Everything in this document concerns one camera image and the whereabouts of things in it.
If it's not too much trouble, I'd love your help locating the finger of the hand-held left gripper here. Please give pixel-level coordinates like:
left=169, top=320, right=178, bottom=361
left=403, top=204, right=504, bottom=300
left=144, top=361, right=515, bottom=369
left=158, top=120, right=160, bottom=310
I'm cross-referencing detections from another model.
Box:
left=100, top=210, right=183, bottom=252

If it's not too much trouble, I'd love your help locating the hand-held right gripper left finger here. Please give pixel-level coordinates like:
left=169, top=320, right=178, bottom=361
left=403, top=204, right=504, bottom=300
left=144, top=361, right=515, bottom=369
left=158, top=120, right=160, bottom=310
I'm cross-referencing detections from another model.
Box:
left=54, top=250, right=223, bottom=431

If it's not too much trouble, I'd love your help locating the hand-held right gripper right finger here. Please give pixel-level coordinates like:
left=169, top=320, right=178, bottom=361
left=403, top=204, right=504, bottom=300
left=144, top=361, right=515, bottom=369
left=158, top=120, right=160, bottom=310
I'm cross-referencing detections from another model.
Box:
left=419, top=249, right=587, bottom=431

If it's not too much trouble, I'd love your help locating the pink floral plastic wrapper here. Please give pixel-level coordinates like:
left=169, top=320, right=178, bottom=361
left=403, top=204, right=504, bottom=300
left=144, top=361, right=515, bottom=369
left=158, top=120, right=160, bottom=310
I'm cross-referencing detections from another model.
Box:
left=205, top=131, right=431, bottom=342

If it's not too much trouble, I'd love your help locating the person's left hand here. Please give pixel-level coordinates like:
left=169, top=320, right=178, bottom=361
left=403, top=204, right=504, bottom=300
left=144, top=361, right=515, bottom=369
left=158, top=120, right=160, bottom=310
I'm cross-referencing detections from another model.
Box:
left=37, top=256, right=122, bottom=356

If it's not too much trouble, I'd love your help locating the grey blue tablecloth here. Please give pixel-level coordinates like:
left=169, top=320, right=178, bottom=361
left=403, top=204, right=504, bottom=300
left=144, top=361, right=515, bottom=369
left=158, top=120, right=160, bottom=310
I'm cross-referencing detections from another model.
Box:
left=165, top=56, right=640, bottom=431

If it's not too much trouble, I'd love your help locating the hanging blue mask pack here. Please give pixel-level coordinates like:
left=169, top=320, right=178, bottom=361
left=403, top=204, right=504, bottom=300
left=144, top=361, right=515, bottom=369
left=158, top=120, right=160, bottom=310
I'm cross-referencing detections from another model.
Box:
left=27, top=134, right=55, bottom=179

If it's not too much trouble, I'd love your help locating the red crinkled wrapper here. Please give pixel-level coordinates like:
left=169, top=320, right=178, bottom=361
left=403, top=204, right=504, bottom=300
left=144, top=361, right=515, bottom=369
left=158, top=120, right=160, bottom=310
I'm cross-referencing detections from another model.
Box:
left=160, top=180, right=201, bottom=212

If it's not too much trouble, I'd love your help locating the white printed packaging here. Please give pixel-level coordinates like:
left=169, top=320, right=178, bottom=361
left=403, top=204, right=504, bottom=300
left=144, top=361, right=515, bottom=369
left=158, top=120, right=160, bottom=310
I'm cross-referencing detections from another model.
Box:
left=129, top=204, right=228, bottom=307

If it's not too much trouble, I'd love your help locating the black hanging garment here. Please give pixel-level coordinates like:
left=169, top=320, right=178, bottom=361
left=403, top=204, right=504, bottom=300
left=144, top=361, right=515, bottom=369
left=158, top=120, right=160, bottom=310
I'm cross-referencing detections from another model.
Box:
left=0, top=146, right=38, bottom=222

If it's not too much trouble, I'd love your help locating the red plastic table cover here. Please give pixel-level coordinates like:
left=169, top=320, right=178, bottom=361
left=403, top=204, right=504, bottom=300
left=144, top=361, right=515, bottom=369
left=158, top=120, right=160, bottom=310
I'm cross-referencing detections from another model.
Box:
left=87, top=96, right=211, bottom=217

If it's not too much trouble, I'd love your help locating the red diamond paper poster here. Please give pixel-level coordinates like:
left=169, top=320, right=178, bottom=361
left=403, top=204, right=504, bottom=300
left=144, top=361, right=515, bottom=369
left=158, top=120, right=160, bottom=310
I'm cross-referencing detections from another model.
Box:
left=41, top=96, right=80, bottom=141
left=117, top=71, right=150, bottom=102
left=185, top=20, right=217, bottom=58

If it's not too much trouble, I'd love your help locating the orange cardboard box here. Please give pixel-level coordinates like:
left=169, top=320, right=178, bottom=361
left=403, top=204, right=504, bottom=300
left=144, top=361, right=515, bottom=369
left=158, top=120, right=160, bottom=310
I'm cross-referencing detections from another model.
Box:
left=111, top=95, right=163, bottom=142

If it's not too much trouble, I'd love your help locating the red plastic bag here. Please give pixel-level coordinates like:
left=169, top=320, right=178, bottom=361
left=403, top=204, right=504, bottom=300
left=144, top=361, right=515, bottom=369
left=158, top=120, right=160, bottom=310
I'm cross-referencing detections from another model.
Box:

--

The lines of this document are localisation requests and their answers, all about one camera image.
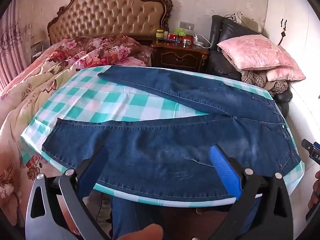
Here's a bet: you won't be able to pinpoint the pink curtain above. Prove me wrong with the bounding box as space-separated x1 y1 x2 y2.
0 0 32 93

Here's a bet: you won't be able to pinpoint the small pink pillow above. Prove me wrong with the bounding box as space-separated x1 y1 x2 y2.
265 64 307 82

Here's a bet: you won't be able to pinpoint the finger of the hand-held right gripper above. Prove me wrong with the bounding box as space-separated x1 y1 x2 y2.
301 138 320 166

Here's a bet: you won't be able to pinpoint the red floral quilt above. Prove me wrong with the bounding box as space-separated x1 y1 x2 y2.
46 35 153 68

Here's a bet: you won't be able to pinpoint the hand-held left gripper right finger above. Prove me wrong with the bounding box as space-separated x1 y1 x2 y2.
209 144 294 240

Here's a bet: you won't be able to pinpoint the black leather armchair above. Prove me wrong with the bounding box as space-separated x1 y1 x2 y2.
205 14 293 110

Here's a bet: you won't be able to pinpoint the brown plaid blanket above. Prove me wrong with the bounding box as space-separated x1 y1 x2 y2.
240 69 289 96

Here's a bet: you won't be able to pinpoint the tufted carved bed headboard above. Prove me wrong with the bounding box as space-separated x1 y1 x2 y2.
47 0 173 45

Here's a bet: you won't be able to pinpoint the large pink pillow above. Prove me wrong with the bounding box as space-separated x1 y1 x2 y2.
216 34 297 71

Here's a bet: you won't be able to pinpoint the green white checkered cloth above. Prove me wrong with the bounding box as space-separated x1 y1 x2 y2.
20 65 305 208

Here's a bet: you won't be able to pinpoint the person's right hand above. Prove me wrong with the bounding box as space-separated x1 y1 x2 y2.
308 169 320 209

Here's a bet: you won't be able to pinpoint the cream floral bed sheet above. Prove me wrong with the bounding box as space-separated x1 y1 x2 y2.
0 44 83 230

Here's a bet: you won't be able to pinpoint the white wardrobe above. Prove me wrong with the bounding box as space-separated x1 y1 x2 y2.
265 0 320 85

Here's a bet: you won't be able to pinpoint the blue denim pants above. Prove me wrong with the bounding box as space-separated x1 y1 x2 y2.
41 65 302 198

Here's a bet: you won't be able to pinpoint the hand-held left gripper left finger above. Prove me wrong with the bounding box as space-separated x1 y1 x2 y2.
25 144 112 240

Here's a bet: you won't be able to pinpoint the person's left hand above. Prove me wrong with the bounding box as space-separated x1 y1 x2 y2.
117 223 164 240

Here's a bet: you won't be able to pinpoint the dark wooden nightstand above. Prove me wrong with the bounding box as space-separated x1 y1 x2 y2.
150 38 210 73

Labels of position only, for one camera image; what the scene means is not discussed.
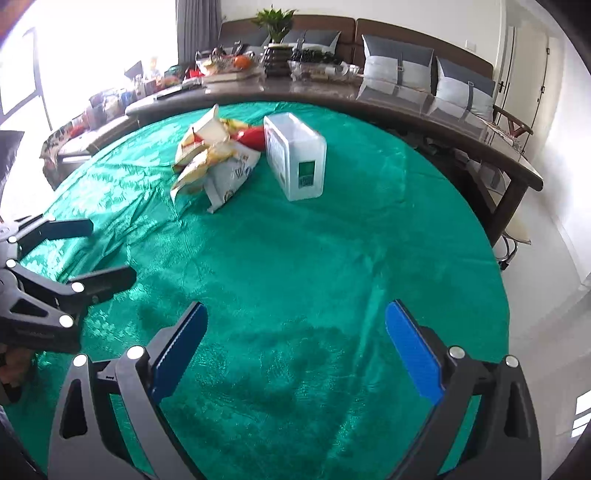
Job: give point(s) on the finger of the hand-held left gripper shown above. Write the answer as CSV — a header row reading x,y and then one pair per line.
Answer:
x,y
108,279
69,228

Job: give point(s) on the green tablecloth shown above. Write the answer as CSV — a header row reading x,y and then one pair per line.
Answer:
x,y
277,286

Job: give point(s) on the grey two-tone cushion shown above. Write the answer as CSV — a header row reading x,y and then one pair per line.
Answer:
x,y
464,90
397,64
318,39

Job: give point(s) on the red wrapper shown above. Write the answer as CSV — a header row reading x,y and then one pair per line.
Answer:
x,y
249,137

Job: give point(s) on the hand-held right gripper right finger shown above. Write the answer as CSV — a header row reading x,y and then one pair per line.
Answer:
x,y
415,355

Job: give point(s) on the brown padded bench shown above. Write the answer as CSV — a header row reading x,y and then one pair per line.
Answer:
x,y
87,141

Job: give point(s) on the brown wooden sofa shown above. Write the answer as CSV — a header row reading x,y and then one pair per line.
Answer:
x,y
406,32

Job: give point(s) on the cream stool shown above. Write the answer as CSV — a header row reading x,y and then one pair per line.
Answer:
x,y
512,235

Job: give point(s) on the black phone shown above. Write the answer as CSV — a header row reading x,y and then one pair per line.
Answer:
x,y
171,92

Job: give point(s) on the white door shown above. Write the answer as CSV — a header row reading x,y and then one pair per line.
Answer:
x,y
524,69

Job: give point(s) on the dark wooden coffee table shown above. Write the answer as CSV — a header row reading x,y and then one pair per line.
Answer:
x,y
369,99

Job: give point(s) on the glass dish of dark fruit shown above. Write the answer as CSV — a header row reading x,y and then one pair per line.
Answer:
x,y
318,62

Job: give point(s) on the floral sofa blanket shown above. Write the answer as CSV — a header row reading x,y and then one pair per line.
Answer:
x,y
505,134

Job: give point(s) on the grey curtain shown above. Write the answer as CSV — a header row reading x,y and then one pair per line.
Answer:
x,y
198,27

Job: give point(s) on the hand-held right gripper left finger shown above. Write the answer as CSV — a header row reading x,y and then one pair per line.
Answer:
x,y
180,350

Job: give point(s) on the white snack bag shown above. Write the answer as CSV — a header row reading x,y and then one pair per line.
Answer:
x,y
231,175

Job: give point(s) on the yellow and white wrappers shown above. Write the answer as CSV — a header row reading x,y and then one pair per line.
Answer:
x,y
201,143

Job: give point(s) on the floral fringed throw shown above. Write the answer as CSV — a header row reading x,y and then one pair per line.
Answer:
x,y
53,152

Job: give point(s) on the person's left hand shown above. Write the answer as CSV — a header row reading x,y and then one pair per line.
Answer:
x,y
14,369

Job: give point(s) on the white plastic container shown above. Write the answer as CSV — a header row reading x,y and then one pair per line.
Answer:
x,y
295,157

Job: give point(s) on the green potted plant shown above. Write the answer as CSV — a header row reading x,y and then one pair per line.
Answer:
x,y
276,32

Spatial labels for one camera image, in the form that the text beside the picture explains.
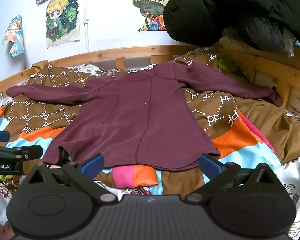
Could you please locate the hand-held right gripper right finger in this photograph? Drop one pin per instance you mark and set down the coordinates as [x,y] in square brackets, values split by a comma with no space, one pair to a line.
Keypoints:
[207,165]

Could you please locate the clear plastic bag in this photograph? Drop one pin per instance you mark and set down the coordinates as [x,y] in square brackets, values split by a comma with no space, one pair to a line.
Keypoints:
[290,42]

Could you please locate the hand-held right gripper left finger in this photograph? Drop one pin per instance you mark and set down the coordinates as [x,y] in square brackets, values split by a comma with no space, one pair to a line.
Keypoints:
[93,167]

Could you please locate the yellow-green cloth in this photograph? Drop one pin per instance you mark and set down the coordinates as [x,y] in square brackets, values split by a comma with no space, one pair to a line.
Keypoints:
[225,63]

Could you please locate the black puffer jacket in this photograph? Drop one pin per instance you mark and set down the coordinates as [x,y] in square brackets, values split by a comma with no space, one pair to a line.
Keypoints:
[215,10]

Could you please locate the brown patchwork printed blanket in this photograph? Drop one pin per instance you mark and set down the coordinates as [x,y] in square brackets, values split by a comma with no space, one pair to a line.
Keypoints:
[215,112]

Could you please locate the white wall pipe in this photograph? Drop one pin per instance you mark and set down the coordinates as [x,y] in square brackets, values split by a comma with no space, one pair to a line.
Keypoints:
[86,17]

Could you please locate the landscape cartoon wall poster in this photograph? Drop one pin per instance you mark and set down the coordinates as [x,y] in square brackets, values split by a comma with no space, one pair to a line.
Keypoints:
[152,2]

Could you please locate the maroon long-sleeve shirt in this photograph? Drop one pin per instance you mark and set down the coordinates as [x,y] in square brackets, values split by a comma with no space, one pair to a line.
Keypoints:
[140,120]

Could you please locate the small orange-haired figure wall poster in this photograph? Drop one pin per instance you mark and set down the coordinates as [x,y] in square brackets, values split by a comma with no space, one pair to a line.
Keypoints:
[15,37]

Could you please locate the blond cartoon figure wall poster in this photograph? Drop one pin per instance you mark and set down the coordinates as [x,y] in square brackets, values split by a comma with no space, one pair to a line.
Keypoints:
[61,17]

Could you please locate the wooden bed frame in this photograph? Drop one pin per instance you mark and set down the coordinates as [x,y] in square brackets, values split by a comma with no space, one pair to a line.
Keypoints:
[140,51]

→ **TASK DESCRIPTION**:
All lines with the word "document" should be copied from the material above.

→ **REPLY TO THE EXERCISE**:
Everything in this document concerns one camera image and the whereabouts of things in it.
The lines of this document are localisation requests and their answers, all about one camera image.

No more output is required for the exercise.